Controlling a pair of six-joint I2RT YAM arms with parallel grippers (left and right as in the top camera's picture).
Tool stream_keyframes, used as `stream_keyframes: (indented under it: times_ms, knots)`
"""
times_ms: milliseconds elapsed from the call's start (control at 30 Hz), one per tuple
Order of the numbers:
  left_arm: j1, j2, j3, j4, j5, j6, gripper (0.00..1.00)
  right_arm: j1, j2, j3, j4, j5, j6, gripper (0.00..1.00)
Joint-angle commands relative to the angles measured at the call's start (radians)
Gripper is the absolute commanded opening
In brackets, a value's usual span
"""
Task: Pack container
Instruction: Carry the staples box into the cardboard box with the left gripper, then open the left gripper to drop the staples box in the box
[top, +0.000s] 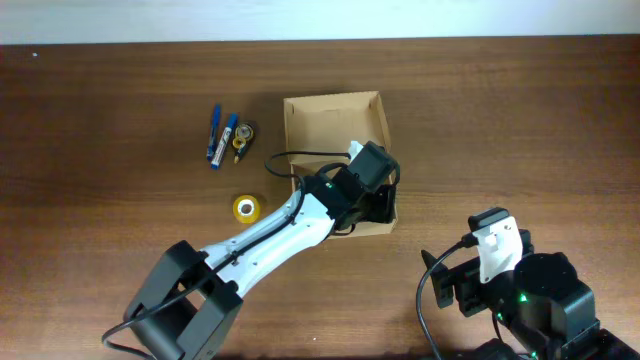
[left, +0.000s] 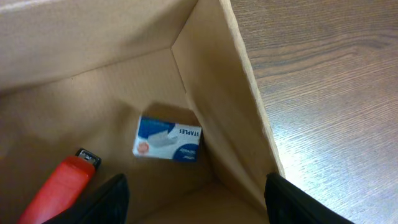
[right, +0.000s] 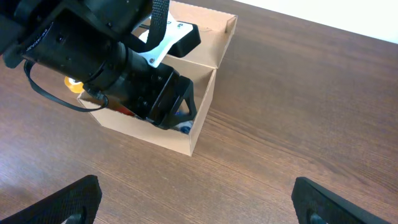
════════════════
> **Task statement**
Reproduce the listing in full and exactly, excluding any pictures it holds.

> **Expected answer**
Controlling a pair of six-joint I2RT YAM arms with parallel grippers (left and right as in the top camera's picture).
Tool stream_keyframes, used as `stream_keyframes: (indented under it: times_ms, knots)`
"""
times_ms: milliseconds elapsed from the call's start (control at 30 Hz), one per tuple
Order of the numbers:
  left_arm: j1, j2, j3, j4, j5, j6, gripper (0.00..1.00)
  right_arm: j1, j2, j3, j4, j5, j6, gripper (0.00..1.00)
Joint-angle commands relative to the angles measured at the call's start (radians)
Gripper is the absolute commanded opening
In brackets, a value's usual span
"""
Task: Pack container
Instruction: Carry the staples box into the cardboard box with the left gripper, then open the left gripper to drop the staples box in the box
[top, +0.000s] 
[left, +0.000s] 
[right, +0.000s] 

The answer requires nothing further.